Items from a data source:
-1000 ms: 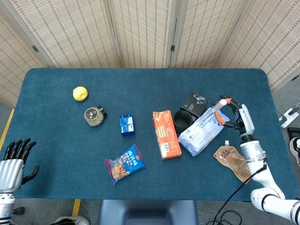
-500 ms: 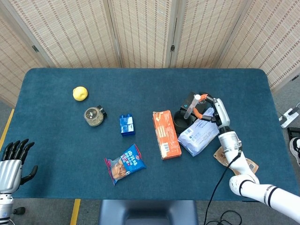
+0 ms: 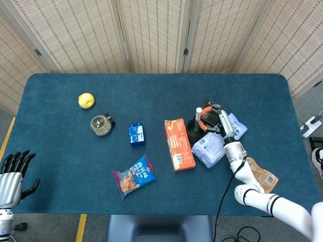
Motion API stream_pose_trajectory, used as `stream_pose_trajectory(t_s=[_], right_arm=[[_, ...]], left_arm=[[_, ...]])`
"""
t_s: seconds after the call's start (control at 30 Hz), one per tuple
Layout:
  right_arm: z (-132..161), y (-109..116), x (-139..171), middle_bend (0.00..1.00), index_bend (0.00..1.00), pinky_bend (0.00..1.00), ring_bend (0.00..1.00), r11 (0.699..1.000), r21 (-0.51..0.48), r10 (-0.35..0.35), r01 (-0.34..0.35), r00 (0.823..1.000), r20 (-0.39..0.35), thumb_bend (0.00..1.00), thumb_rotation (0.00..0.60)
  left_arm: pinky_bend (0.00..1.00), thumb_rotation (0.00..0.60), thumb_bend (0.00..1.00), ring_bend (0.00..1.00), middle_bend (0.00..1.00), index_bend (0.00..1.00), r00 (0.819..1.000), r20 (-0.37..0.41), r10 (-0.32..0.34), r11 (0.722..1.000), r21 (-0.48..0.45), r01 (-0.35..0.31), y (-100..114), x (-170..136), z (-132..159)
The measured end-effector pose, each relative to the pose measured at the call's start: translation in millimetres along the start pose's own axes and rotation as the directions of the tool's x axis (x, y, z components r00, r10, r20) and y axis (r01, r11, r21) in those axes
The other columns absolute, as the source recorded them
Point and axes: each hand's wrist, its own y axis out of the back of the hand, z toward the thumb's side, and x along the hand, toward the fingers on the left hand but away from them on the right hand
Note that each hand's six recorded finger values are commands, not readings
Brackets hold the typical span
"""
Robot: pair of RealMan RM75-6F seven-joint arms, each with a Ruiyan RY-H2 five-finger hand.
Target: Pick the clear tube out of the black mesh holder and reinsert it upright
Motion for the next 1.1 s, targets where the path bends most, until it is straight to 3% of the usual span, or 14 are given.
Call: stream_pose_trajectory(t_s=[0.23,0.3,0.47,0.53,0.63,0.77,0.87,0.97,1.1], right_arm=[[-18.2,-10.9,-1.6,0.38,0.57,0.11,0.13,0.999,0.032,0.024,-0.025,0.999,0.025,0.36,0.6],[-20.6,-11.3,-0.2,0.34,0.5,0.11,0.12,0.998,0.045,0.031,-0.032,0.999,0.025,0.36,0.6],[-20.5,-5.1,6.4,0.15,0.11,0.07,0.01,0.994,0.093,0.05,-0.051,0.999,0.01,0.35,0.6],[-17.6,2.5,10.8,0.09,0.02,0.06,0.0,0.991,0.124,0.056,-0.054,0.998,-0.007,0.32,0.6],[-10.2,19.3,18.1,0.05,0.0,0.04,0.0,0.983,0.178,0.043,-0.035,0.998,-0.043,0.24,0.6],[3.7,46.5,32.5,0.08,0.0,0.04,0.0,0.966,0.256,0.005,0.022,0.994,-0.105,0.23,0.6],[14.0,68.4,46.8,0.13,0.0,0.04,0.0,0.937,0.338,-0.037,0.086,0.988,-0.15,0.27,0.6],[18.2,85.0,64.8,0.19,0.05,0.04,0.0,0.886,0.44,-0.072,0.143,0.982,-0.174,0.33,0.6],[20.7,110.7,102.6,0.21,0.09,0.05,0.02,0.764,0.603,-0.131,0.228,0.971,-0.201,0.33,0.6]], left_arm=[[0.08,0.6,0.37,0.08,0.12,0.18,1.0,-0.007,-0.005,1.0,0.001,0.005,-1.4,-0.3,-1.5],[0.08,0.6,0.36,0.07,0.12,0.18,1.0,-0.008,-0.005,1.0,0.001,0.005,-1.5,-0.5,-1.7],[0.08,0.6,0.37,0.07,0.11,0.18,1.0,-0.008,-0.001,1.0,-0.001,0.001,-0.9,-0.4,-2.0],[0.08,0.6,0.37,0.08,0.11,0.18,1.0,-0.007,-0.001,1.0,-0.002,0.001,-0.9,-0.4,-2.0],[0.08,0.6,0.36,0.08,0.11,0.18,1.0,-0.005,0.001,1.0,-0.002,-0.001,-0.6,-0.1,-1.8],[0.08,0.6,0.37,0.08,0.11,0.18,1.0,0.002,0.006,1.0,-0.004,-0.006,0.5,0.9,-0.2],[0.08,0.6,0.37,0.08,0.11,0.18,1.0,0.005,0.008,1.0,-0.005,-0.008,1.0,1.7,0.7],[0.08,0.6,0.37,0.08,0.11,0.18,1.0,0.009,0.01,1.0,-0.005,-0.01,1.2,2.9,2.4],[0.08,0.6,0.36,0.08,0.11,0.18,1.0,0.019,0.013,1.0,-0.005,-0.013,1.5,4.7,6.3]])
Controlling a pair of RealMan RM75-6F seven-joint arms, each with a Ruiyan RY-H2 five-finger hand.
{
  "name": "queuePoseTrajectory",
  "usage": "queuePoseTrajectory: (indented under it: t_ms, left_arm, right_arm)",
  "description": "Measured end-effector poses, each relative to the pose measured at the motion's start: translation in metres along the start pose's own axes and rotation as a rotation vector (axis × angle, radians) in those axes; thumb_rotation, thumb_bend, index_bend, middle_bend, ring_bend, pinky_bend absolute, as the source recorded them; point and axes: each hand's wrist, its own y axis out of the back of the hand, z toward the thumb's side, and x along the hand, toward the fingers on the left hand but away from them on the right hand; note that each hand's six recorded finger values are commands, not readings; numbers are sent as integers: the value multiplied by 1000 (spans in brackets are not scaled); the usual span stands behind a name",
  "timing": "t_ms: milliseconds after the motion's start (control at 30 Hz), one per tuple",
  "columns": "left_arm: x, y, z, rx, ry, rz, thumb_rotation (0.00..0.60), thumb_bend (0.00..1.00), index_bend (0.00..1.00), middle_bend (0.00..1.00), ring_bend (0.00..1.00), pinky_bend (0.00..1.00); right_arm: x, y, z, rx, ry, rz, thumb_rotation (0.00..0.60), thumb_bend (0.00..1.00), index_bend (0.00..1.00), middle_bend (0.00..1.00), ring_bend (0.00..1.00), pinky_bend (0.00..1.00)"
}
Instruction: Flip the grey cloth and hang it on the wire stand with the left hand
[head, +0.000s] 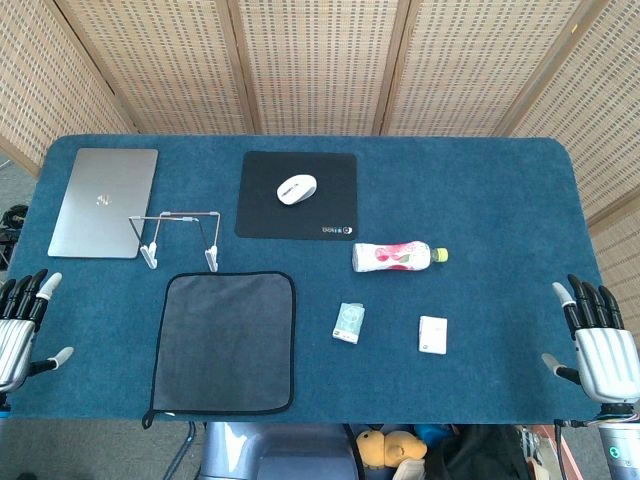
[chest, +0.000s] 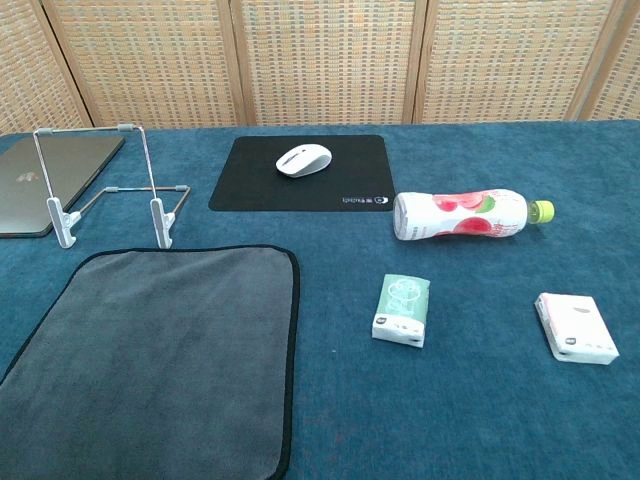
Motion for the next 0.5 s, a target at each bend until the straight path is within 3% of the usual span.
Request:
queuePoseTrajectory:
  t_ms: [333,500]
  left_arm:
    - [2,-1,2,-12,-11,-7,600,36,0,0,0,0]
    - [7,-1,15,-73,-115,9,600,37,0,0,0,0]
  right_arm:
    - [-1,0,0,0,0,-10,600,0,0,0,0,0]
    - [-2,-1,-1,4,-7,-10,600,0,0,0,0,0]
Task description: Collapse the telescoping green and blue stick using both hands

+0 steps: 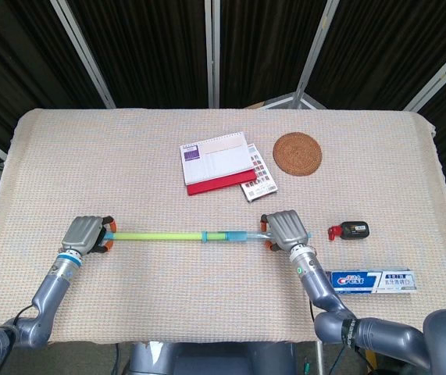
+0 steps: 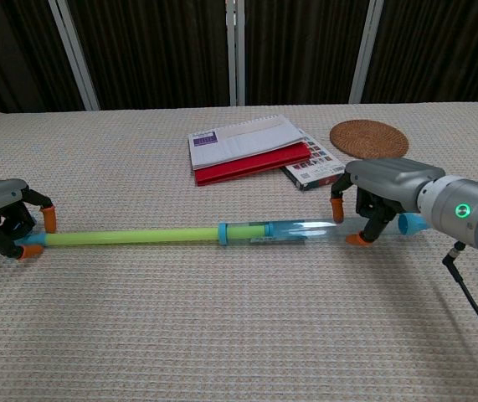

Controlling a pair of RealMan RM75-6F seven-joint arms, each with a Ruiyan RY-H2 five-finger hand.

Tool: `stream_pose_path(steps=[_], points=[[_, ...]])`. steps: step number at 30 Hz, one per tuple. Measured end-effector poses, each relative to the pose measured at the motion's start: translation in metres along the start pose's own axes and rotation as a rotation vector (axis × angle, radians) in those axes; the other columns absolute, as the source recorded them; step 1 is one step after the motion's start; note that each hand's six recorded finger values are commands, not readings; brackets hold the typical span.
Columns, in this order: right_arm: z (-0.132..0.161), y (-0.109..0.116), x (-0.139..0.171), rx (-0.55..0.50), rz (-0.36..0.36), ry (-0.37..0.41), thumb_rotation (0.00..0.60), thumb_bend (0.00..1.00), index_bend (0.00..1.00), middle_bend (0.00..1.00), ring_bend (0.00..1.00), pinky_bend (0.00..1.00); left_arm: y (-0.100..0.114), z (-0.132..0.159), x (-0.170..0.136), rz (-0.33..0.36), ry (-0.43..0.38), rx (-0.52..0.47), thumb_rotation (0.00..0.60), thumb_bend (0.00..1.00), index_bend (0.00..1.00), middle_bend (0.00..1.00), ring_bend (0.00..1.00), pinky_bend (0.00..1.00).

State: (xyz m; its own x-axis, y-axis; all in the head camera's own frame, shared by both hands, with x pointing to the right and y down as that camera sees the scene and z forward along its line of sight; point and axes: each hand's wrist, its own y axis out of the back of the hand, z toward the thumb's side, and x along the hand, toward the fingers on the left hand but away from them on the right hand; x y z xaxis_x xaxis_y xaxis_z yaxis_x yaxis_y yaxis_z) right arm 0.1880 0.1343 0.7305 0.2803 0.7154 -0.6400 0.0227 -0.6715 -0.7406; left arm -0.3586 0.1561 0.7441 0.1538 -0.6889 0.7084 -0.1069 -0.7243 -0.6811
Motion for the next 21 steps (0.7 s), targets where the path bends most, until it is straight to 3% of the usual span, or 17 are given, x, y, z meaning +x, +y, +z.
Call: stream_pose_path(steps=[8,21], points=[[0.001,0.000,0.000,-0.004,0.002,0.003,0.600,0.37,0.64,1.00,1.00,1.00,0.001,0.002,0.003,0.008,-0.001,-0.003,0.600,0.41,0.66,0.84,0.80,1.00],[0.023,0.008,0.000,-0.022,-0.008,0.039,0.600,0.37,0.64,1.00,1.00,1.00,0.011,0.028,0.008,0.043,-0.044,-0.057,0.600,0.41,0.72,0.85,0.80,1.00]])
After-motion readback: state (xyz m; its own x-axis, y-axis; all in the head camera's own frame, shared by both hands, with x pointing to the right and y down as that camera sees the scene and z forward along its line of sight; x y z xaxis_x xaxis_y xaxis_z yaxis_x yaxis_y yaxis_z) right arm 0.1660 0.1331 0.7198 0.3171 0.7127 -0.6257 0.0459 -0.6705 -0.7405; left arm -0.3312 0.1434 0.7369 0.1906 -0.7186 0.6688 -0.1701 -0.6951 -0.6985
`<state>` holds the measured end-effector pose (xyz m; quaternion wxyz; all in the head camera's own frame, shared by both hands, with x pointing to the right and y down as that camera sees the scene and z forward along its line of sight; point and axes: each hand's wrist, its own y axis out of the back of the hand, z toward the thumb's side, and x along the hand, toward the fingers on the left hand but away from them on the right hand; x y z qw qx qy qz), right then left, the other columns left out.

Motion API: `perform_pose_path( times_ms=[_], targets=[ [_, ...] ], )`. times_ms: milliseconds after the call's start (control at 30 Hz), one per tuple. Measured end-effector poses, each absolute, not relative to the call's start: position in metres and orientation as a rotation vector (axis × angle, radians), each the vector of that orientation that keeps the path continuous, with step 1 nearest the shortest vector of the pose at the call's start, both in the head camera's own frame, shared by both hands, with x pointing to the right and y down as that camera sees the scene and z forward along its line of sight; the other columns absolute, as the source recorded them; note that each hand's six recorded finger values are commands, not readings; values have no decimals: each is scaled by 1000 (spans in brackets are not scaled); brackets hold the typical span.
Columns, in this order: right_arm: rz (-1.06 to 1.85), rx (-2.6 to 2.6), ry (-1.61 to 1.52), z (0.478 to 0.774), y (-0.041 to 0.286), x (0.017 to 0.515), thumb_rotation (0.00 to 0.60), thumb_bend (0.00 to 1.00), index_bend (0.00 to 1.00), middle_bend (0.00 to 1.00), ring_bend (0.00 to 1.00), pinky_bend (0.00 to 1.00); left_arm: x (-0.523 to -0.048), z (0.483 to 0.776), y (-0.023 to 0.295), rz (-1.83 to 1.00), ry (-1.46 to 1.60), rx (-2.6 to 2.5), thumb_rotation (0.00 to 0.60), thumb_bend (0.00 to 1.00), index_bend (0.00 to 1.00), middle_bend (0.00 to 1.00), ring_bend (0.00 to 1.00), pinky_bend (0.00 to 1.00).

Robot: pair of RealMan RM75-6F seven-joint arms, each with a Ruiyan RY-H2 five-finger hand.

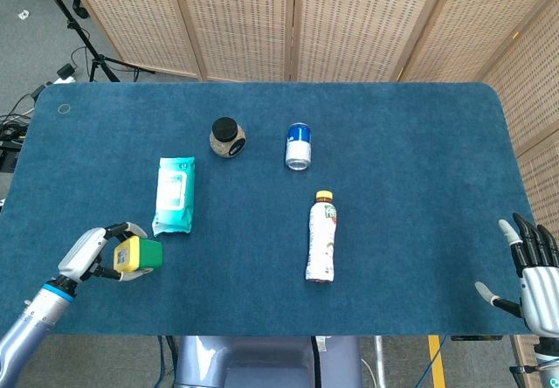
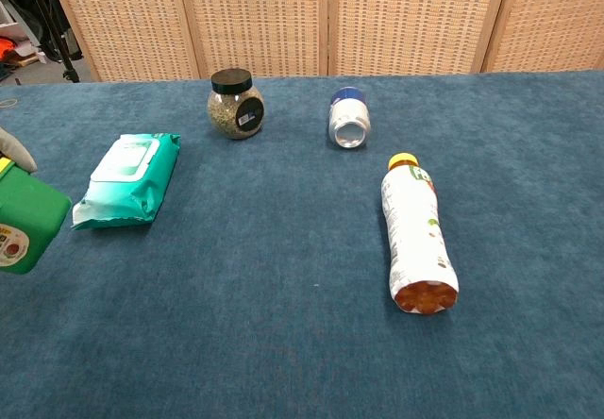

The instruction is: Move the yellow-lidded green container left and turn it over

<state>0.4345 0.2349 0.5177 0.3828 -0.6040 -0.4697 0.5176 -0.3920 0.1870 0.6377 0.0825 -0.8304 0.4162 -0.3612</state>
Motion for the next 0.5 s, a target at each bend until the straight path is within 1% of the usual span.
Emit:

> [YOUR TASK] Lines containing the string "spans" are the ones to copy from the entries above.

> [COMPLETED TASK]
  "description": "Measured end-effector poses, each relative to the pose measured at the motion's start: translation in metres along the start pose's own axes and rotation as a rotation vector (axis × angle, radians) in those axes; thumb_rotation, thumb_bend, index_bend, middle_bend, ring_bend, pinky_bend absolute, as the source recorded them; point and axes: each hand's wrist, its own y axis out of the back of the hand, z toward the thumb's side, and x along the hand, toward the fingers on the left hand but away from them on the right hand; note that each hand's six recorded finger values are commands, not readings; numbers are sent as integers: the value multiplied by 1000 (spans in brackets are not scaled); the usual span stands behind a name",
Motion API: `perform_pose_path( times_ms=[_], targets=[ [_, ...] ], )`. times_ms: milliseconds after the call's start (control at 30 Hz), one per tuple. Measured end-effector poses, each absolute, not relative to the call's start: position in metres and orientation as a rotation vector (axis × angle, radians), each the vector of that orientation that keeps the path continuous, with step 1 nearest the shortest vector of the pose at the call's start, both in the head camera's own frame, shared by both hands, with x pointing to the right and y down as that camera sees the scene and z forward along its line of sight; the other columns absolute, as the source recorded them; note that each hand's six recorded finger values are commands, not readings; values have no decimals: each is scaled by 1000 (spans in brackets are not scaled); brackets hold the typical span.

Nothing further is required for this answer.